| Task description |
Using "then" as the search string, find the matching lines below and copy them.

| Supplied material |

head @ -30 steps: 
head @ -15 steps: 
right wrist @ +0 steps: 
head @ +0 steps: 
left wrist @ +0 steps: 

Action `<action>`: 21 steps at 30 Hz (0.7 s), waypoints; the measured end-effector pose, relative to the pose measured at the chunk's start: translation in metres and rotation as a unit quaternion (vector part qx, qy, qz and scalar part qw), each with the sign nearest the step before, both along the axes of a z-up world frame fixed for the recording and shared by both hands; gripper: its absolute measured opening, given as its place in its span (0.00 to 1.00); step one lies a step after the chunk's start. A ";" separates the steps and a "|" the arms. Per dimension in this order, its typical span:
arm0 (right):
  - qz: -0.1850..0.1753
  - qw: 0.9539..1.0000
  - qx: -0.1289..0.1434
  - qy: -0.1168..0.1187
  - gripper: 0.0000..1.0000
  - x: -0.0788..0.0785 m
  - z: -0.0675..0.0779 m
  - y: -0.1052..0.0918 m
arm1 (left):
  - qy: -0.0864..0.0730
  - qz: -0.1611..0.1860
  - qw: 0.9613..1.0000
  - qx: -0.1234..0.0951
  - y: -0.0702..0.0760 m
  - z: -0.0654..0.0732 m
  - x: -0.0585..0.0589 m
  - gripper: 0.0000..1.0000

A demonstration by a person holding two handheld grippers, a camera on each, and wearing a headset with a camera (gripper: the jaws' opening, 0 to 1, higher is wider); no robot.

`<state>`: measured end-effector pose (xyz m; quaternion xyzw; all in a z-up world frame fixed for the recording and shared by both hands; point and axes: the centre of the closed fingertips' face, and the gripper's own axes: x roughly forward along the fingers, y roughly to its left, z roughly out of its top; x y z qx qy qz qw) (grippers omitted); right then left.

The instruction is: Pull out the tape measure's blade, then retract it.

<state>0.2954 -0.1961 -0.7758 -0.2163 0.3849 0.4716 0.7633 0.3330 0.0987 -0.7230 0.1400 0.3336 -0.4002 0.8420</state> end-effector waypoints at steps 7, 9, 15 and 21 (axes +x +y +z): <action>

| The answer |
`<state>`: measured end-effector pose (xyz m; quaternion xyzw; all in a z-up world frame fixed for the recording and shared by both hands; point and axes: the centre of the closed fingertips' face, and the gripper's own axes: x roughly forward along the fingers, y roughly to its left, z roughly out of its top; x y z qx qy qz qw) (grippers omitted); right then left.
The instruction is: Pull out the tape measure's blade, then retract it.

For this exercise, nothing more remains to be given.